Out of the lines below, please list those that hold the string "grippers".

## Recorded data:
━━━━━━━━

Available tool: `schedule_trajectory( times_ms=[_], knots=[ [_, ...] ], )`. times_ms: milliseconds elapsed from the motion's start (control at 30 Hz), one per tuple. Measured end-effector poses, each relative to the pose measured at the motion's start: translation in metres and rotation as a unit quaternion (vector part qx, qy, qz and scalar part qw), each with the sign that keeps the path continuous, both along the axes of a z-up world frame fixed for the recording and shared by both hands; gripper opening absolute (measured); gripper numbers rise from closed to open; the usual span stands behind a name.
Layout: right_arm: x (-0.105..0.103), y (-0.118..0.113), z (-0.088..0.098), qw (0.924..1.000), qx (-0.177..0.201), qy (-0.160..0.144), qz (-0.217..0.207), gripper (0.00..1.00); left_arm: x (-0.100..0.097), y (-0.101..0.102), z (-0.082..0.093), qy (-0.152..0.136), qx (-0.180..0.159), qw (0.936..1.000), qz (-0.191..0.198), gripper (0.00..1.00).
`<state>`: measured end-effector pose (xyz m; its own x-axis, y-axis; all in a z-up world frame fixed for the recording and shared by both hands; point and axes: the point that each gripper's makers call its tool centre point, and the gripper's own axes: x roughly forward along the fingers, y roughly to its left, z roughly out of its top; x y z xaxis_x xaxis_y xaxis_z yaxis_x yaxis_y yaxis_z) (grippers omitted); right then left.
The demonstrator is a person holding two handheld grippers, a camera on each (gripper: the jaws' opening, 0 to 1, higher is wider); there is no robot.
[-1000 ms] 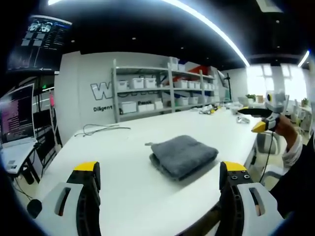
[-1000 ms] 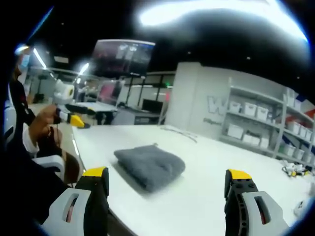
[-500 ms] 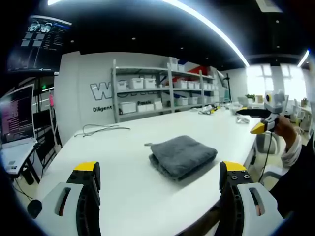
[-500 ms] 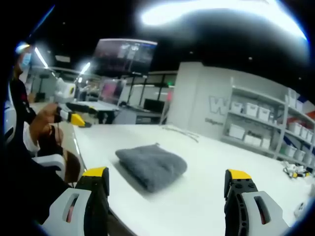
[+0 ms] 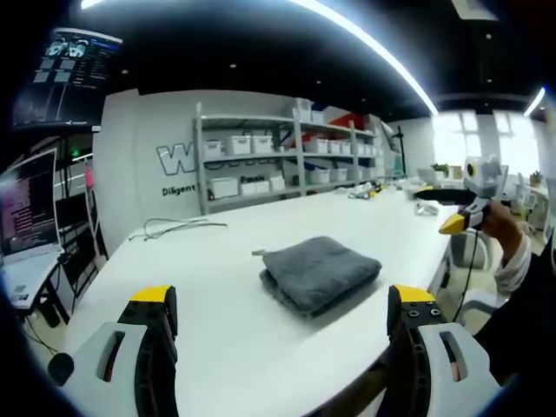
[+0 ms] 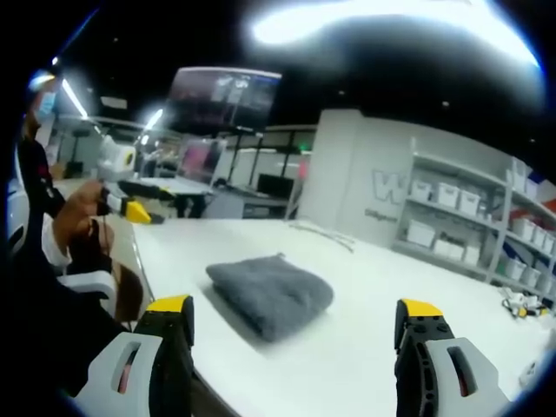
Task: Open the folded towel by lifting each exposed corner and separating the folded layers until the towel lies flat within the target outline without major curled edges
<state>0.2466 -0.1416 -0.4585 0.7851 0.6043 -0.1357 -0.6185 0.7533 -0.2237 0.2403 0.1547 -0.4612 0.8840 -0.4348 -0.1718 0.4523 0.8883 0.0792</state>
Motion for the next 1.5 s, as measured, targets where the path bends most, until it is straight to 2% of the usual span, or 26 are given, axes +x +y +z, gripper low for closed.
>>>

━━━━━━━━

## Answer for the task:
`<state>`: measured end-effector pose (xyz m; its own x-axis, y-axis; all in a z-up world frame fixed for the recording and shared by both hands; point and axes: the point that each gripper's makers call its tool centre point, and the gripper's own axes: x roughly forward along the fingers, y roughly to its left, z roughly out of its top; x y z xaxis_x xaxis_y xaxis_z yaxis_x yaxis_y yaxis_z) (grippers omitted); right then left.
The demonstrator is a person holding two handheld grippers, a camera on each (gripper: the jaws' opening, 0 to 1, higher is wider); there is no robot.

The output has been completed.